WHAT IS EXPECTED |
If a line in the entries below contains "hand", copy it.

STUDY MATERIAL |
[Start of Attachment]

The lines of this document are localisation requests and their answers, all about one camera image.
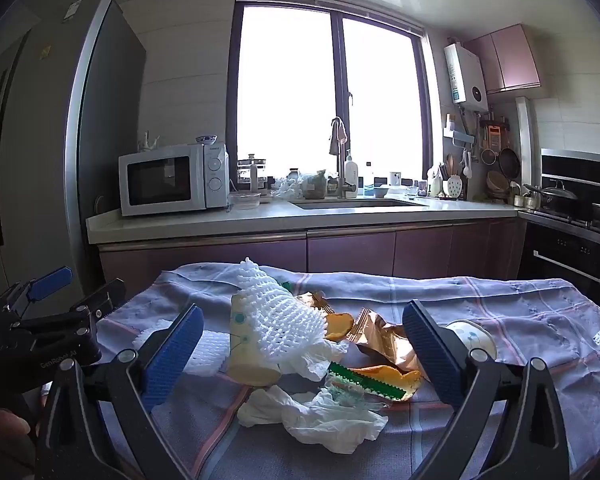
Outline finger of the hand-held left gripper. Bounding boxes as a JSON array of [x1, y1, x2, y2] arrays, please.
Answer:
[[10, 278, 127, 341], [0, 266, 74, 323]]

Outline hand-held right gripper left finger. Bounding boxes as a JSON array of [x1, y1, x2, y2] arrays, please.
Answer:
[[34, 304, 206, 480]]

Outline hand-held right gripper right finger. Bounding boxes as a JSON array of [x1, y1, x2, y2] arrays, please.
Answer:
[[401, 300, 571, 480]]

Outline white foam fruit net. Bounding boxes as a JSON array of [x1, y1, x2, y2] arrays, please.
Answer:
[[230, 257, 338, 376]]

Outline person's left hand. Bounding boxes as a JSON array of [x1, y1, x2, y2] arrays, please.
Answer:
[[0, 407, 33, 476]]

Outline flat white foam net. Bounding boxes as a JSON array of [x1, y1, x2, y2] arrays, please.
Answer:
[[132, 317, 231, 378]]

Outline green serrated snack wrapper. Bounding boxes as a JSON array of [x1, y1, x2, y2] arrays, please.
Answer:
[[327, 361, 411, 403]]

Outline cream patterned paper cup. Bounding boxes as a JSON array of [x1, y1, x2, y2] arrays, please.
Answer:
[[227, 292, 286, 388]]

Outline blue-grey checked tablecloth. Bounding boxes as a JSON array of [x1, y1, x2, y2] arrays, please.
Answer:
[[92, 260, 600, 480]]

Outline white crumpled tissue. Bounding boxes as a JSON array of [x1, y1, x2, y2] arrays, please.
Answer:
[[280, 340, 348, 382], [237, 385, 388, 448]]

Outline grey refrigerator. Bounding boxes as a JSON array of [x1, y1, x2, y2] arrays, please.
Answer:
[[0, 0, 147, 306]]

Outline purple lower cabinets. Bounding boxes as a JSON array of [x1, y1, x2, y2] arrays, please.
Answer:
[[97, 217, 528, 293]]

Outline white microwave oven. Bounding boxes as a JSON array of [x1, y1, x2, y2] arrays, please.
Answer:
[[118, 142, 230, 217]]

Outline black built-in oven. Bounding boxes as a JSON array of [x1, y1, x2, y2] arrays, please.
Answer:
[[522, 220, 600, 307]]

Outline steel sink basin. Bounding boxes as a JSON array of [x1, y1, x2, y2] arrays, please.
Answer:
[[292, 199, 429, 210]]

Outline clear plastic food container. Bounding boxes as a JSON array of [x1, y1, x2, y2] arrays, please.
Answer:
[[228, 191, 262, 210]]

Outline white kitchen counter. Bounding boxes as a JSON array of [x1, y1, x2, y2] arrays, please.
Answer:
[[86, 195, 523, 246]]

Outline steel sink faucet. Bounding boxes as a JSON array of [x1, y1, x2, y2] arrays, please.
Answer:
[[327, 117, 357, 199]]

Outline white pump soap bottle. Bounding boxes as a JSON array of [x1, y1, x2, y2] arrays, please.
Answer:
[[344, 149, 360, 194]]

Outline glass kettle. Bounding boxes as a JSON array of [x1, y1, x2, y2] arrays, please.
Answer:
[[237, 154, 269, 192]]

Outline black cooking pot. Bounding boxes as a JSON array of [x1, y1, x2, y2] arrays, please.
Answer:
[[524, 180, 579, 212]]

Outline crumpled clear plastic bags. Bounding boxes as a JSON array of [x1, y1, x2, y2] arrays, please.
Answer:
[[272, 176, 302, 199]]

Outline dark filled plastic bag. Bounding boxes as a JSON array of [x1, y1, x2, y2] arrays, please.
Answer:
[[300, 170, 329, 200]]

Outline hanging kitchen utensil rack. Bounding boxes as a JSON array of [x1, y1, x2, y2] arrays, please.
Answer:
[[480, 119, 522, 201]]

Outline black range hood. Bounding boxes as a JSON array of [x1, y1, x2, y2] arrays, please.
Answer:
[[540, 147, 600, 206]]

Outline cloth hung on faucet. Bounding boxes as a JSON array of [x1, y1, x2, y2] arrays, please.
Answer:
[[329, 117, 350, 157]]

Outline dark-framed kitchen window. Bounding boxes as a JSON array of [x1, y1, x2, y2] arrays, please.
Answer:
[[227, 0, 437, 196]]

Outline white wall water heater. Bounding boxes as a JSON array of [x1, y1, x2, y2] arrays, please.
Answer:
[[443, 42, 490, 112]]

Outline pink wall cabinet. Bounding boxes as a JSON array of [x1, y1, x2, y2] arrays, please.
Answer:
[[462, 24, 544, 95]]

[End of Attachment]

RESPONSE FOR THIS EXERCISE |
Outline finger of the hand-held left gripper. Bounding boxes as a JSON array of [x1, y1, x2, y2] arrays, please.
Outline hand-held right gripper left finger. Bounding boxes as a JSON array of [x1, y1, x2, y2] arrays, please.
Outline hand-held right gripper right finger. Bounding boxes as a JSON array of [x1, y1, x2, y2] arrays, please.
Outline person's left hand. Bounding boxes as a JSON array of [x1, y1, x2, y2] arrays, please.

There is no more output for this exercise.